#### Data to examine:

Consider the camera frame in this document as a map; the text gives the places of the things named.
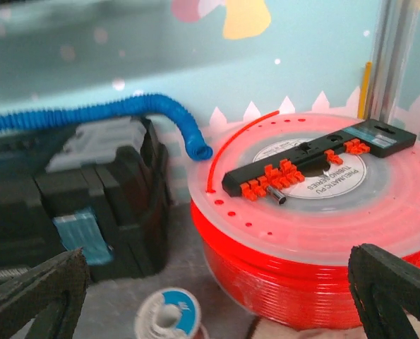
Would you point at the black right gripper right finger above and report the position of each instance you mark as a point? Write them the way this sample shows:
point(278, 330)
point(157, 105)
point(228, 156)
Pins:
point(385, 290)

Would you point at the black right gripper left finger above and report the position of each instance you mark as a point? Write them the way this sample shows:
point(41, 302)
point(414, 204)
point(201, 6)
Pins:
point(50, 294)

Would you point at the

#### Work instructions:
Each line of the data above needs to be retyped as it is, without any picture.

#### Solution for this task:
Consider the camera frame in this document as a map; the text gives the places of the things named.
Would you point at the black right gripper right finger above and report the position of each instance you mark as a point? Write them the way this sample shows:
point(278, 330)
point(157, 105)
point(228, 156)
Pins:
point(385, 290)

Would you point at the black right gripper left finger above and report the position of each instance you mark as a point? Write them the way this sample shows:
point(41, 302)
point(414, 204)
point(201, 6)
Pins:
point(50, 294)

Would you point at the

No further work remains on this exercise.